TASK GOAL:
All lines below between the line with "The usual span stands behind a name" and the line with "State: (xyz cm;", including both, must be copied exactly, and the pictures must be omitted.

::: SOURCE DATA

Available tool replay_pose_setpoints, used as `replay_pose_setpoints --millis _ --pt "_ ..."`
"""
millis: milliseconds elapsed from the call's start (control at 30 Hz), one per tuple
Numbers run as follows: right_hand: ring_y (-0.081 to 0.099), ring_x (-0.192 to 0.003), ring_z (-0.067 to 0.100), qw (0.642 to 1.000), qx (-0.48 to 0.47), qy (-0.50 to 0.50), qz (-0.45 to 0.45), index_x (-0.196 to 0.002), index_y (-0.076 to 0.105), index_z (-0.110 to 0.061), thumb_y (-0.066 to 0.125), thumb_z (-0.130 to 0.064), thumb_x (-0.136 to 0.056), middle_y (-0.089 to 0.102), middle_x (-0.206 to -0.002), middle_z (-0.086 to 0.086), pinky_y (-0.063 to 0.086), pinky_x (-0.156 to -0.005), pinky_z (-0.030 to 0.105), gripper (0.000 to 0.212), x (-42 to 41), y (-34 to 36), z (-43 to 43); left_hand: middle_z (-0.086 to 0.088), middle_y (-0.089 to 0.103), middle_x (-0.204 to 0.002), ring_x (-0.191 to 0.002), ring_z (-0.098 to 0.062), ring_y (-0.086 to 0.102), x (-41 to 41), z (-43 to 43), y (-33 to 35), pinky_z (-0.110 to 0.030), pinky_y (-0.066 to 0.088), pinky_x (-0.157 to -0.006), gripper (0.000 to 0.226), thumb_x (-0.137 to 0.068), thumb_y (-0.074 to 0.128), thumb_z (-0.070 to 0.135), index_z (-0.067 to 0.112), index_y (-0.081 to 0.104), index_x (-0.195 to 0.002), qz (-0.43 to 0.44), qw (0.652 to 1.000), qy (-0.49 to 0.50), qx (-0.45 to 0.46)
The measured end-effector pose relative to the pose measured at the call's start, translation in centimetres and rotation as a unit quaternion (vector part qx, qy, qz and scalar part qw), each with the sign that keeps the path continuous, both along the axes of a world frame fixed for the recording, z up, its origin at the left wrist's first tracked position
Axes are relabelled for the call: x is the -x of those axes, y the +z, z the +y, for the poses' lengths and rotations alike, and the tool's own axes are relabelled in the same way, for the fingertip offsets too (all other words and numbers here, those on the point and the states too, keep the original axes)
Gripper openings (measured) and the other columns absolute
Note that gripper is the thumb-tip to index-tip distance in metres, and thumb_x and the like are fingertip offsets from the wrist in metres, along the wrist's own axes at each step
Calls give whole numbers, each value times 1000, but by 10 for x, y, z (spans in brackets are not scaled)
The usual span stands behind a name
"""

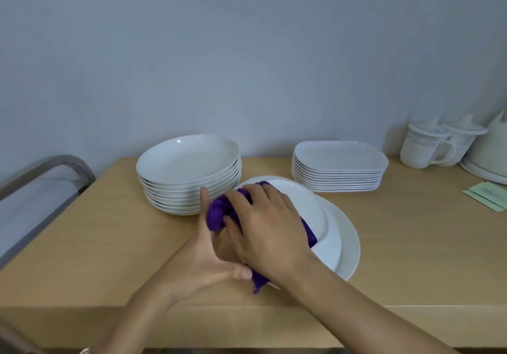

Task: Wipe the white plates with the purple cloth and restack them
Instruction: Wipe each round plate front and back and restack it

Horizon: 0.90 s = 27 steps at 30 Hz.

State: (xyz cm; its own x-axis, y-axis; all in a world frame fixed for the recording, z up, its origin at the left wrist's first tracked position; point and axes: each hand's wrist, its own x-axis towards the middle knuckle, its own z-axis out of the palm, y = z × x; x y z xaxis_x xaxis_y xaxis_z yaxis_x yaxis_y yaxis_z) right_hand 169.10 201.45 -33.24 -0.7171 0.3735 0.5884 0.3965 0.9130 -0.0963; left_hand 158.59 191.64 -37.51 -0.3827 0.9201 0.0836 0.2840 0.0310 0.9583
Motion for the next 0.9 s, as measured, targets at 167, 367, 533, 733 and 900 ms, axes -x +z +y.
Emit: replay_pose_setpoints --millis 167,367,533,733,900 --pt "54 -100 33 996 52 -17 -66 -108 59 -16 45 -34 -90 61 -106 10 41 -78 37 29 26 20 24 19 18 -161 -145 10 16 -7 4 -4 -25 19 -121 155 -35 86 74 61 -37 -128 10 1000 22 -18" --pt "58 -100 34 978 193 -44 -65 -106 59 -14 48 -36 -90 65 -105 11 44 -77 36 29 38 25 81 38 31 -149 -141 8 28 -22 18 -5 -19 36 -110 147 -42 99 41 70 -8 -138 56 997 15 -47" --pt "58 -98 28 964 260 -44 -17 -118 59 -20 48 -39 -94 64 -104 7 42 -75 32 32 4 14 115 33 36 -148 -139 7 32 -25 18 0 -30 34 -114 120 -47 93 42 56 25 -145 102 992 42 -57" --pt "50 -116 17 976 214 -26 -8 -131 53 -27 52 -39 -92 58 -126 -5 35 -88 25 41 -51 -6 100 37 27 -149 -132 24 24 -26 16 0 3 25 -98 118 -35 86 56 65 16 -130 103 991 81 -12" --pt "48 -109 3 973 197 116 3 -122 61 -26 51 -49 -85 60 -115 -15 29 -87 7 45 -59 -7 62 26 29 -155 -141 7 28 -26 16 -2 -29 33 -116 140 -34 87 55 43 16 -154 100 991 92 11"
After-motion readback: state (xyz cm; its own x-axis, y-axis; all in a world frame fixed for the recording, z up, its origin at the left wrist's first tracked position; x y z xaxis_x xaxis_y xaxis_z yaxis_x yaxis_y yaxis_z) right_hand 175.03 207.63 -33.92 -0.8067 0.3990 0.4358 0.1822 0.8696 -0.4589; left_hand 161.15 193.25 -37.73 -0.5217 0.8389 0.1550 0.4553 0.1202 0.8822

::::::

TASK ANSWER:
The usual span stands behind a name
"""


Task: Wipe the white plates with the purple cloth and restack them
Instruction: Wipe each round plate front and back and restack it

Horizon: 0.90 s = 27 steps at 30 Hz.

State: (xyz cm; its own x-axis, y-axis; all in a world frame fixed for the recording, z up, its origin at the left wrist's first tracked position; point and axes: each hand's wrist, its own x-axis towards the middle knuckle, its own z-axis out of the palm, y = z × x; x y z xaxis_x xaxis_y xaxis_z yaxis_x yaxis_y yaxis_z) right_hand 169.10 201.45 -33.24 -0.7171 0.3735 0.5884 0.3965 0.9130 -0.0963; left_hand 158.59 191.64 -37.51 -0.3827 0.9201 0.0836 0.2840 0.0310 0.9583

Here the work on this exercise is complete.